_TASK STATEMENT:_ Search the data below, and report every line in which "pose" occurs.

_COLLECTED DATA:_
--------------------

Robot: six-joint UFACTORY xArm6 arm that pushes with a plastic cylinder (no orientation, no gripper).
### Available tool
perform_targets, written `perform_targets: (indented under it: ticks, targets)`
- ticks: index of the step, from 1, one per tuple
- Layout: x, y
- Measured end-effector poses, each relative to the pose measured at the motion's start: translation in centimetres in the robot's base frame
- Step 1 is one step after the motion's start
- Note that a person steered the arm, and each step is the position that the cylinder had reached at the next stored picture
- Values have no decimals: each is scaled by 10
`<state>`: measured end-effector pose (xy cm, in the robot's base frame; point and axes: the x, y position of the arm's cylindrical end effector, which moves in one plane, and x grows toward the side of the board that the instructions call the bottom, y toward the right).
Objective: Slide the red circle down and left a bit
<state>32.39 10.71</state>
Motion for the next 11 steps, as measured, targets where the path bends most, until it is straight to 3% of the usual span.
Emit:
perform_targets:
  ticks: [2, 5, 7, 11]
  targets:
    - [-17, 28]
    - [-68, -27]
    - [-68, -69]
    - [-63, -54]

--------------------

_ANSWER TO THE EXERCISE:_
- Measured end-effector poses, each relative to the pose measured at the motion's start: translation in centimetres in the robot's base frame
`<state>`: measured end-effector pose (xy cm, in the robot's base frame; point and axes: the x, y position of the arm's cylindrical end effector, which moves in one plane, and x grows toward the side of the board that the instructions call the bottom, y toward the right).

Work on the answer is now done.